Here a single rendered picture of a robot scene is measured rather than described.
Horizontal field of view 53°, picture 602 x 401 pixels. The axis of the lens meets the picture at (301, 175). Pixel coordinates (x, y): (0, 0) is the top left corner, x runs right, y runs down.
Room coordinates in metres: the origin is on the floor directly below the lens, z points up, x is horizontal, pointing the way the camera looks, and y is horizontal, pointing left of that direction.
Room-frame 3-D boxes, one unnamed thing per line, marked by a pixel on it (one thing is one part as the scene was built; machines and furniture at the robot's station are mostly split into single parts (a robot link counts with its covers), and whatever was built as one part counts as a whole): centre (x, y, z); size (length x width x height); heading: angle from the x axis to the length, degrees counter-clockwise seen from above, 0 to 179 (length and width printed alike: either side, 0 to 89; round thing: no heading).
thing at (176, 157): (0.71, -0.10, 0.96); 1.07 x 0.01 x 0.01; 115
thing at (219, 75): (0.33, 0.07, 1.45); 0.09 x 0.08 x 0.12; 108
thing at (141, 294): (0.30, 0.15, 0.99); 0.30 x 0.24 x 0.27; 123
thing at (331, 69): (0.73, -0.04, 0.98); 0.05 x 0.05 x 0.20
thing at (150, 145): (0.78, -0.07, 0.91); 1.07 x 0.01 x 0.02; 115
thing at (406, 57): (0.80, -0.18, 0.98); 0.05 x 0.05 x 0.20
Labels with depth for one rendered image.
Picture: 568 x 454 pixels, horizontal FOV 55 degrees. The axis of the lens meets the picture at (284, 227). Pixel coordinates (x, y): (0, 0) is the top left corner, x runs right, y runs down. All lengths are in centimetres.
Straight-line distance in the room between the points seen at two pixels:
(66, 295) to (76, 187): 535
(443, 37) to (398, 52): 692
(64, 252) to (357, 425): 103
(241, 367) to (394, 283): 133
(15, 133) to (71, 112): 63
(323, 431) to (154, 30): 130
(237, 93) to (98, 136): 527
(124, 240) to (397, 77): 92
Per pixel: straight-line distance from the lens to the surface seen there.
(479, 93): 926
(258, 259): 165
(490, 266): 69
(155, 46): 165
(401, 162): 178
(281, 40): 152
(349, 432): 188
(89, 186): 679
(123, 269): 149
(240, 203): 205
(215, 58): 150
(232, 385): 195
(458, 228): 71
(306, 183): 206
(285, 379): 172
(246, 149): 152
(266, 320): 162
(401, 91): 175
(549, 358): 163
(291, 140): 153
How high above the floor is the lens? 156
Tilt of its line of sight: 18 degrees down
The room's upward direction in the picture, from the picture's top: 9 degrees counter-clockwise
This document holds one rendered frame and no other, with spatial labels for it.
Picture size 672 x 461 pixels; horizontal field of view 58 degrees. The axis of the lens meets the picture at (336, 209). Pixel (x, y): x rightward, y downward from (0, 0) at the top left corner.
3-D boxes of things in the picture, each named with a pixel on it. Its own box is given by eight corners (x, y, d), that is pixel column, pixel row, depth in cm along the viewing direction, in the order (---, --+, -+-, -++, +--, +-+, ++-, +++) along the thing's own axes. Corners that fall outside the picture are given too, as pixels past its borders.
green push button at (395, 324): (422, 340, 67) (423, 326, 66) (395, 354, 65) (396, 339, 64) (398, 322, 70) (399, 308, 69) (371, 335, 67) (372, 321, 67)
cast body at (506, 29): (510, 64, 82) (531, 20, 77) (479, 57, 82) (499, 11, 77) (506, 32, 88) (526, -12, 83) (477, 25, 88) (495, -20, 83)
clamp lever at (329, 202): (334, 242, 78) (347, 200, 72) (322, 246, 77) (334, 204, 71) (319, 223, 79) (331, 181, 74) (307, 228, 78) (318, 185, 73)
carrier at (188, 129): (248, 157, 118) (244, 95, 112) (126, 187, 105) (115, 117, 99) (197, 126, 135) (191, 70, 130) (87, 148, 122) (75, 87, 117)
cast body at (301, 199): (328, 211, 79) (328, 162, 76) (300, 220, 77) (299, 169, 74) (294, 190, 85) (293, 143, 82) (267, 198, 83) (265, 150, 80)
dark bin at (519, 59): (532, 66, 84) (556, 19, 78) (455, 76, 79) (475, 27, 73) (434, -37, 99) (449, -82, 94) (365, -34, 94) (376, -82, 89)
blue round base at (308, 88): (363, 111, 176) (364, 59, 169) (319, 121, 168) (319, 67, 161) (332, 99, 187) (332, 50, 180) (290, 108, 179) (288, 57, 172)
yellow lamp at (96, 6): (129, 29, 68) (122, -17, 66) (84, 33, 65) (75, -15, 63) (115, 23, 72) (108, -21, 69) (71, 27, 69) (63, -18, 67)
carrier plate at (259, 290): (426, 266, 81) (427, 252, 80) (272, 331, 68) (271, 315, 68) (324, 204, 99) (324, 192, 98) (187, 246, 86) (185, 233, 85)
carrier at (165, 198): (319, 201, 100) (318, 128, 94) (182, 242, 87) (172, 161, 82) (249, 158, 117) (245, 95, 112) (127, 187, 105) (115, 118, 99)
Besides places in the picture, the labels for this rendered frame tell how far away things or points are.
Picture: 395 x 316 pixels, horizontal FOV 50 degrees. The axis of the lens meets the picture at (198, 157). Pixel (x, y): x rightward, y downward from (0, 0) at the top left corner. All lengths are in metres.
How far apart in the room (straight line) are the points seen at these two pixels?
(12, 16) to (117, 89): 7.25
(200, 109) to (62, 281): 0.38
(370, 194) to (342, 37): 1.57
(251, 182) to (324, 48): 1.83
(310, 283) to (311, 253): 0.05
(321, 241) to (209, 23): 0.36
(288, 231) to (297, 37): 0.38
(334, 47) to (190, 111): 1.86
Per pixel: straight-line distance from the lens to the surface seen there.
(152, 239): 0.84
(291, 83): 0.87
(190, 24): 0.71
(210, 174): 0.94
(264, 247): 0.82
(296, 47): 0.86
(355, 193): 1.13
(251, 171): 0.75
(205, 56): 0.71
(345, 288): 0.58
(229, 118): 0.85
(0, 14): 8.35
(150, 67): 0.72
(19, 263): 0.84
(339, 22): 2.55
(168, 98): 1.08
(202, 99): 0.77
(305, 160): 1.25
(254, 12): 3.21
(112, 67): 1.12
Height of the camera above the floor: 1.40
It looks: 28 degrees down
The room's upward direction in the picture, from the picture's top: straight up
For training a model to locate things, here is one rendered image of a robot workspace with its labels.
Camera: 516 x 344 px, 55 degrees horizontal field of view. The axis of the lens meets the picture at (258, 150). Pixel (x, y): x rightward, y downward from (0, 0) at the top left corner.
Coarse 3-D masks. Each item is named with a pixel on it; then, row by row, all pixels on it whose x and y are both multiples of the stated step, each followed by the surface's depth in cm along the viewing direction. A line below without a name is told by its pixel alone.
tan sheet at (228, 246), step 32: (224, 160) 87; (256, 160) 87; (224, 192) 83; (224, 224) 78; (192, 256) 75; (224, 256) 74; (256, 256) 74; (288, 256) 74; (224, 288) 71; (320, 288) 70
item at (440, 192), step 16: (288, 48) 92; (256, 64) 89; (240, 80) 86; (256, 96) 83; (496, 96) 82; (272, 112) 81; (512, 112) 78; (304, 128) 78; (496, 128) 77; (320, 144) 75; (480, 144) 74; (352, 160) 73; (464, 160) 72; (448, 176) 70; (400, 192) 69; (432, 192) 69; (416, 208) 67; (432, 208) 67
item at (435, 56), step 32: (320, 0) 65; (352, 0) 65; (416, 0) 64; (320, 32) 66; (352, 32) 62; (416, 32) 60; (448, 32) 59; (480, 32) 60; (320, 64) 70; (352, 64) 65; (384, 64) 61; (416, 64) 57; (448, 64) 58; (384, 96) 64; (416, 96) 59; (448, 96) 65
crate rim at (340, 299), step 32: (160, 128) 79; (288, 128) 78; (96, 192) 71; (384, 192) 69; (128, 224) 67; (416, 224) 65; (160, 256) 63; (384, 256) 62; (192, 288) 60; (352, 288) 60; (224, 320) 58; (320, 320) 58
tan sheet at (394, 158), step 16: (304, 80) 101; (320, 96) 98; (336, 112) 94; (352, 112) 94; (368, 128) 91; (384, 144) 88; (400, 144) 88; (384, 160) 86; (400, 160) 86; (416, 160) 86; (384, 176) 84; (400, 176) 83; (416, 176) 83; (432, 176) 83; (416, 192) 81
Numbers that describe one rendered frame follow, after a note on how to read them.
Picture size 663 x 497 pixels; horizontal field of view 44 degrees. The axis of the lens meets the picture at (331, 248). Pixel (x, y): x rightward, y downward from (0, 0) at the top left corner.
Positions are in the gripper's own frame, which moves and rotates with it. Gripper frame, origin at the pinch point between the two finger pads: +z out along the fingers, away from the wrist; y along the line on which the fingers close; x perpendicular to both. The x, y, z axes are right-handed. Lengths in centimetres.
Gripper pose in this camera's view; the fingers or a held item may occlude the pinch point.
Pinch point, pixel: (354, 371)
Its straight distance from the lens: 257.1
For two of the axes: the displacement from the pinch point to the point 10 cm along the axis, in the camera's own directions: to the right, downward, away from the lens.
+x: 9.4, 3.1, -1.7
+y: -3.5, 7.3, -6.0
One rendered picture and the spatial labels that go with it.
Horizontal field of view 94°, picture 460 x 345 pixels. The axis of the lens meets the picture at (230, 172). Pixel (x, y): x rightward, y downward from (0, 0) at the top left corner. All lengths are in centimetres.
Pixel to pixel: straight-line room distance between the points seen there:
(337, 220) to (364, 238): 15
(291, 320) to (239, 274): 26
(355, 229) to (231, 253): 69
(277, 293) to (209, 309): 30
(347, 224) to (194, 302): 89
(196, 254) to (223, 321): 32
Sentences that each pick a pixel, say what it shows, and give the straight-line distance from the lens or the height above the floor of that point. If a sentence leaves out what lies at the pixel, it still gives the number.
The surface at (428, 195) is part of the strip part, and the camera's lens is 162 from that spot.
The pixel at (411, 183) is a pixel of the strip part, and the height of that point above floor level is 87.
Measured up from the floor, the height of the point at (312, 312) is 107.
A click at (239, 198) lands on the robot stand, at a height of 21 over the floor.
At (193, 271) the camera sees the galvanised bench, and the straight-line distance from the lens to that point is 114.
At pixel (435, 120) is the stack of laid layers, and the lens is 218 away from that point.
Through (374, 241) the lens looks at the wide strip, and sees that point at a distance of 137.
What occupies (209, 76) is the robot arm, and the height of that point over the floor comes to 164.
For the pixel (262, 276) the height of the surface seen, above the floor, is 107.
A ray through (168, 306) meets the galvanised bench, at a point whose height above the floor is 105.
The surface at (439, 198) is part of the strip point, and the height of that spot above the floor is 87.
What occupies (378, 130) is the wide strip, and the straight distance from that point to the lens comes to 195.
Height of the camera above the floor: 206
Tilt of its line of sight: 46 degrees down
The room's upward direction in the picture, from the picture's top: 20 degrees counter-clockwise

• _Action item_
Only the number of lines in the data that hold "upward" should be stated.

• _Answer to this task_
3